▸ **Exercise**: Based on the listing below, report how many lines contain the word "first". Nothing but the number, please.

Given data section start

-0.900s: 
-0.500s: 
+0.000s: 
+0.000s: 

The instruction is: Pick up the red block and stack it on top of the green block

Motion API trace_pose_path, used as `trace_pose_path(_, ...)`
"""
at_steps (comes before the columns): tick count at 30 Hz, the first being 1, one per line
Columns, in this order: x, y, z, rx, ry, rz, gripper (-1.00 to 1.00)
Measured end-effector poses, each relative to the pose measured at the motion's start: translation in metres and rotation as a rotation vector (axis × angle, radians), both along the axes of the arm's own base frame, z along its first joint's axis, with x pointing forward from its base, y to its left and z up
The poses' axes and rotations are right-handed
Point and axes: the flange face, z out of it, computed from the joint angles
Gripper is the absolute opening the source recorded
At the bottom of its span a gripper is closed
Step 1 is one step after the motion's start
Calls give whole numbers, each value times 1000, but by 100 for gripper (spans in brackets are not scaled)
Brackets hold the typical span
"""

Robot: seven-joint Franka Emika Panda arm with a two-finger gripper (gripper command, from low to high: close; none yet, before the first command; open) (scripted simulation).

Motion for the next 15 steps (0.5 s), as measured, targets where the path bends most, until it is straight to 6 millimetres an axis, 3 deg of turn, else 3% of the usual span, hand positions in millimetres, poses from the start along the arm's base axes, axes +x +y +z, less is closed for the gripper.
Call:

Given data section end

▸ **Finished task**: 3